*** Opening Supplied records ***
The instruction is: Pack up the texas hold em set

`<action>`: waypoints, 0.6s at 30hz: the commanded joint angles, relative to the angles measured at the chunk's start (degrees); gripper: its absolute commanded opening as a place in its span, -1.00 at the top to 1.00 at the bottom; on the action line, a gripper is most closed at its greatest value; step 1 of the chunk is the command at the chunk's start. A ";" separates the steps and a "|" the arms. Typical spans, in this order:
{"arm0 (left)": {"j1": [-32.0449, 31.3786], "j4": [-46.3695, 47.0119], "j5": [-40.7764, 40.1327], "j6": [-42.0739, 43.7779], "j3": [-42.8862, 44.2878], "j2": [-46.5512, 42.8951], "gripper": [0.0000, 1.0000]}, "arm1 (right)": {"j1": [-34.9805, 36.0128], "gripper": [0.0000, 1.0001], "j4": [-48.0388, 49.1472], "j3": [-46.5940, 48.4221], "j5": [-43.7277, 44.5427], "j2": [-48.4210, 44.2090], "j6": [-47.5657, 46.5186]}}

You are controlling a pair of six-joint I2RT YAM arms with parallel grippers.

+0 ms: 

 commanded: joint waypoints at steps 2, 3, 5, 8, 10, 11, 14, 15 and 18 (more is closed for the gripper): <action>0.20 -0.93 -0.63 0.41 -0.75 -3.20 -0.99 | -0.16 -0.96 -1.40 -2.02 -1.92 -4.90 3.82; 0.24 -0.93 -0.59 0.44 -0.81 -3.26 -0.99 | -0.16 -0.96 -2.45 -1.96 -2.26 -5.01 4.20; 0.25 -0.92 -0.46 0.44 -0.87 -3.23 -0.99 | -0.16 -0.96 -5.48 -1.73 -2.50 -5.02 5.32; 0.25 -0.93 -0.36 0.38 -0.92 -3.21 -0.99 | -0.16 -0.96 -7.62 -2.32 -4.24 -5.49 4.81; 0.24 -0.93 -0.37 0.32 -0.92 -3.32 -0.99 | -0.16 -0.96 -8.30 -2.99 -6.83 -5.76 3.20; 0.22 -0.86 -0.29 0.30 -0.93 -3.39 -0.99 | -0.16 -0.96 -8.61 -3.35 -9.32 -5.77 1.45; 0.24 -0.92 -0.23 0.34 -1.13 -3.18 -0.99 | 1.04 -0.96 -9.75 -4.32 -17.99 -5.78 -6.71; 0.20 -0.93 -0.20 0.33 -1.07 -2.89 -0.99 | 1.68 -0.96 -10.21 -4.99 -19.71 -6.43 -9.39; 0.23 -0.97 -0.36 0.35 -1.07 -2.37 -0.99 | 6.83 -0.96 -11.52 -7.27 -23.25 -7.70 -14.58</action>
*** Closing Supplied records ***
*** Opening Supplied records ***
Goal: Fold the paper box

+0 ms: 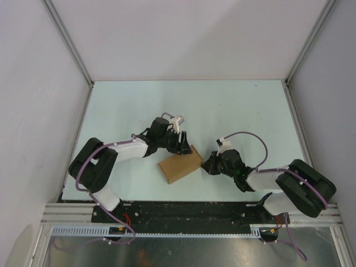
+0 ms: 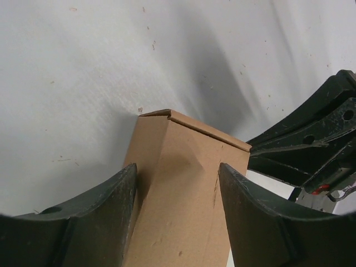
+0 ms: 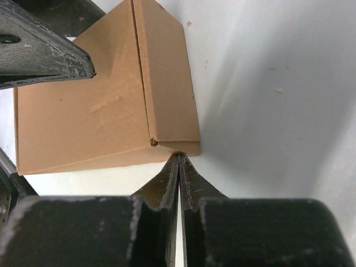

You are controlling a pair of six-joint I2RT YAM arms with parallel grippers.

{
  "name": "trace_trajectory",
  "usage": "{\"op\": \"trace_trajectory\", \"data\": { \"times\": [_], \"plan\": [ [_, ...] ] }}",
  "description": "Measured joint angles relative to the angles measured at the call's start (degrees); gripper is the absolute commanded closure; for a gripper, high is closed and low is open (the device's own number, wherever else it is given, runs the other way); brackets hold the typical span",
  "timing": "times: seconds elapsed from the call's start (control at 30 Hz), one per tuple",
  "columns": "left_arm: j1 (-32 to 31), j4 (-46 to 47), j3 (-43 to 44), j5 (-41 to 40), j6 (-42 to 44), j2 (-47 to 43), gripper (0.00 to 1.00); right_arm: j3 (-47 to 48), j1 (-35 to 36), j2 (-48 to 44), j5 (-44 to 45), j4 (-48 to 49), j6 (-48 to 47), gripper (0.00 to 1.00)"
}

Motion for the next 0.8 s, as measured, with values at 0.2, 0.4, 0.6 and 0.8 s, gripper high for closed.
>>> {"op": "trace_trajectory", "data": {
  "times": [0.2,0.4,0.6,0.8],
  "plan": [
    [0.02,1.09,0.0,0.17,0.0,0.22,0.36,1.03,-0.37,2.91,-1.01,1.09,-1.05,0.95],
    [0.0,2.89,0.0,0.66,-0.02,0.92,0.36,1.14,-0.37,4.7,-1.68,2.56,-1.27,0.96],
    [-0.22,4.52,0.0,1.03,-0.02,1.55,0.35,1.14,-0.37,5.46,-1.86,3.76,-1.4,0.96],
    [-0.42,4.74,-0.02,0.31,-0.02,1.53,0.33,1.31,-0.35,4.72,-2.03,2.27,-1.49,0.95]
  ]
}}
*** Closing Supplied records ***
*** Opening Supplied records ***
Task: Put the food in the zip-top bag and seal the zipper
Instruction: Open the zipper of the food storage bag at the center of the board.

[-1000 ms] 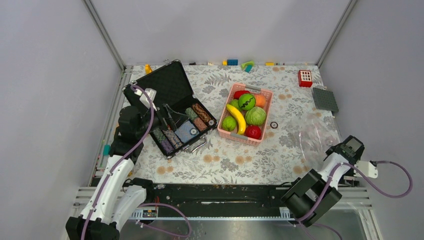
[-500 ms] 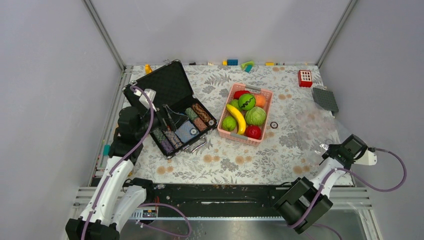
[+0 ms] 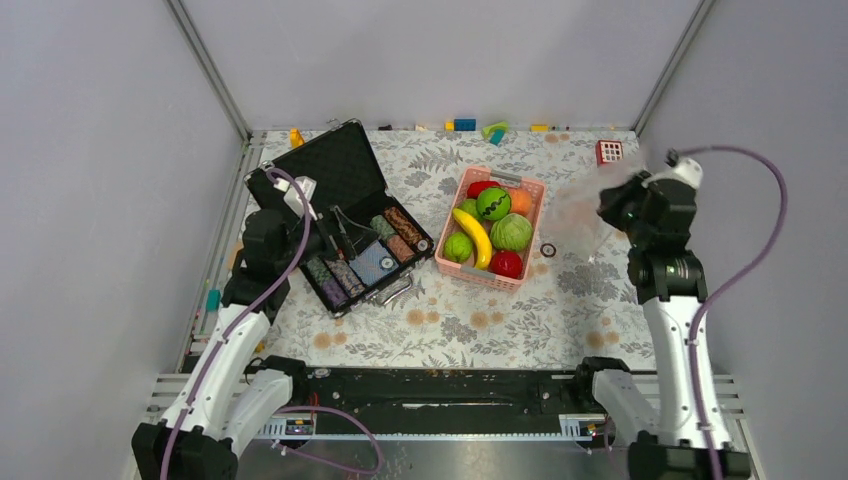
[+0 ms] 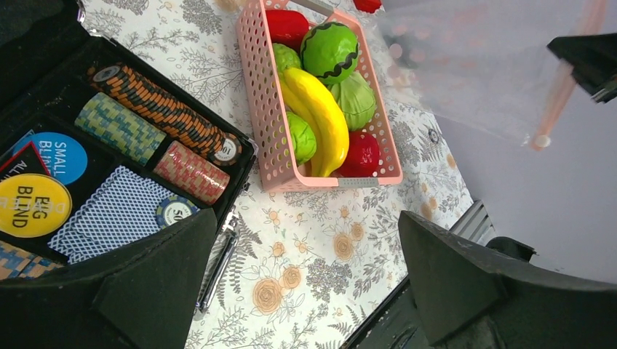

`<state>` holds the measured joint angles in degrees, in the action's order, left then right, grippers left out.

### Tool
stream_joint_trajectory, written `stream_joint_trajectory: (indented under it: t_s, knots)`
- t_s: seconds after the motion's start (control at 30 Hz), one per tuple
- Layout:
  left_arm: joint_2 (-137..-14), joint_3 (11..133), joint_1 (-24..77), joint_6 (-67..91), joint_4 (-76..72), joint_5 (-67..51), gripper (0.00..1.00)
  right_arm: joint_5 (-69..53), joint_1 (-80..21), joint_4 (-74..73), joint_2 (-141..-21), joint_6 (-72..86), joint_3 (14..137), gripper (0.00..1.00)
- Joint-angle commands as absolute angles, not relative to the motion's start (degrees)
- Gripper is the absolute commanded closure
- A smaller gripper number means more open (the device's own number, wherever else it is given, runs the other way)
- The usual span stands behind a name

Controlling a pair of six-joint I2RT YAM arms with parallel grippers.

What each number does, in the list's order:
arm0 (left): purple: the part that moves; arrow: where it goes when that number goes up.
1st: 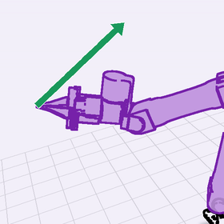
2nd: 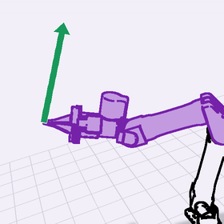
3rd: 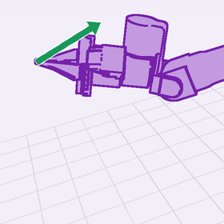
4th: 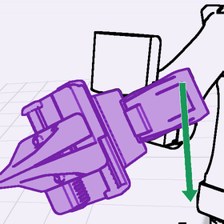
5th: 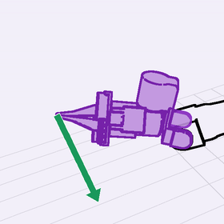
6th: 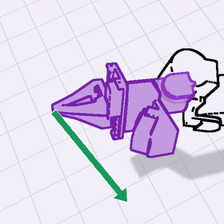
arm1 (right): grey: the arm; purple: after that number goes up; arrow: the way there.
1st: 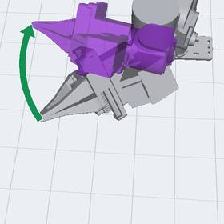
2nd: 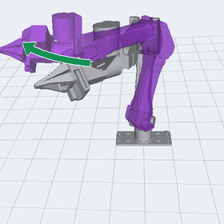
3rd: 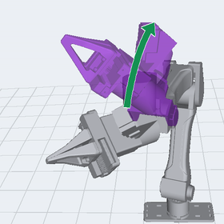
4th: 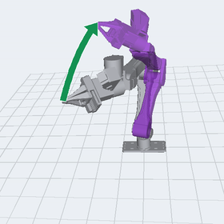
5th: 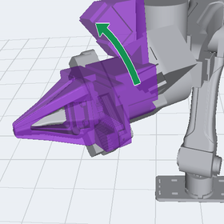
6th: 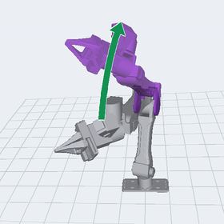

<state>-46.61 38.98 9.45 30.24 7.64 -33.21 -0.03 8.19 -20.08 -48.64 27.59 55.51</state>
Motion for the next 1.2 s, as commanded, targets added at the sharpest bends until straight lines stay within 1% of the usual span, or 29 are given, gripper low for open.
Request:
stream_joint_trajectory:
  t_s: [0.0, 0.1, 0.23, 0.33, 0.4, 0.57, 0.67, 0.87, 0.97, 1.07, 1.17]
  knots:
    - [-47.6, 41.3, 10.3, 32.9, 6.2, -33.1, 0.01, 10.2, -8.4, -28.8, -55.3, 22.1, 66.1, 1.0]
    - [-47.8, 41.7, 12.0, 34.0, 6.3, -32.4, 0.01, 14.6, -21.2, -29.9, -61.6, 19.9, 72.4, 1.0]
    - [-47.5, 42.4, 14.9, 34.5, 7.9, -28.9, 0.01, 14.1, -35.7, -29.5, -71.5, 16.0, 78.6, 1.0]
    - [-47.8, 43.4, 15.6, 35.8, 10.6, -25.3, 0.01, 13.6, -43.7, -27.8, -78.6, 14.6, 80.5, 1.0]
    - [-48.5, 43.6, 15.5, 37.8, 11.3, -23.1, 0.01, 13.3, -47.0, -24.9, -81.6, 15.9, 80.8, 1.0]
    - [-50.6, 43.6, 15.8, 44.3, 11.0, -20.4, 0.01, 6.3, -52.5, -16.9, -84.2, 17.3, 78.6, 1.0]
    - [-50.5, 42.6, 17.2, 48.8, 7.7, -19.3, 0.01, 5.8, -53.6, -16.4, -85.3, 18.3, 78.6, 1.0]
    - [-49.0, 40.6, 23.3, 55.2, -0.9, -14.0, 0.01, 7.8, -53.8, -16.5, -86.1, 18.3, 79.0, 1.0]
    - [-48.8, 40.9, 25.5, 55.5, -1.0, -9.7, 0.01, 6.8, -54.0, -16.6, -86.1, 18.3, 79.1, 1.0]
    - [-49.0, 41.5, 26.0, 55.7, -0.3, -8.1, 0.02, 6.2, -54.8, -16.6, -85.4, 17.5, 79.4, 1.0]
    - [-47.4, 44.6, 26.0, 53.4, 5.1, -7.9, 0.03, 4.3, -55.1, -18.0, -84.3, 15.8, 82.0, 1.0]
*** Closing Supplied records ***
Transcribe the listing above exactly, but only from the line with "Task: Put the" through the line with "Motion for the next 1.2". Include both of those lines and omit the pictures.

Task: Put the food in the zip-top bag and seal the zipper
Instruction: Open the zipper of the food storage bag at the center of the board.

[-1000 ms] 
[-500 ms] 
[+0 ms] 
[+0 ms] 

`<state>` holds the measured joint angles in degrees, in the action's order, left then right, grippers left out.

### Tool
stream_joint_trajectory, written `stream_joint_trajectory: (indented under it: t_s, knots)`
- t_s: seconds after the motion's start (control at 30 Hz), one per tuple
- Layout:
  left_arm: joint_2 (-137..-14), joint_3 (11..133), joint_1 (-24..77), joint_6 (-67..91), joint_4 (-76..72), joint_5 (-67..51), gripper (0.00..1.00)
  right_arm: joint_5 (-69..53), joint_1 (-80..21), joint_4 (-74..73), joint_2 (-141..-21), joint_6 (-72..86), joint_3 (14..137), gripper (0.00..1.00)
- Joint-angle commands as absolute angles, not relative to the motion's start (degrees)
- Gripper is the absolute commanded closure
- A smaller gripper number means more open (the device's own number, wherever else it is given, runs the other way)
- The usual span stands behind a name

Controlling a pair of six-joint I2RT YAM arms with parallel grippers.

What each number does, in the list's order:
arm0 (left): purple: the part that moves; arrow: where it goes when that number goes up.
1st: 
2nd: 
3rd: 
4th: 
5th: 
6th: 
arm1 (right): grey: the arm; purple: after that number goes up; arrow: the way there.
1st: 
2nd: 
3rd: 
4th: 
5th: 
6th: 

<state>-46.61 38.98 9.45 30.24 7.64 -33.21 -0.03 8.19 -20.08 -48.64 27.59 55.51</state>
Motion for the next 1.2 s, as commanded, targets added at the sharpest bends until straight lines stay within 1% of the usual span, or 29 are given, gripper low for open.

The work for this exercise is now done.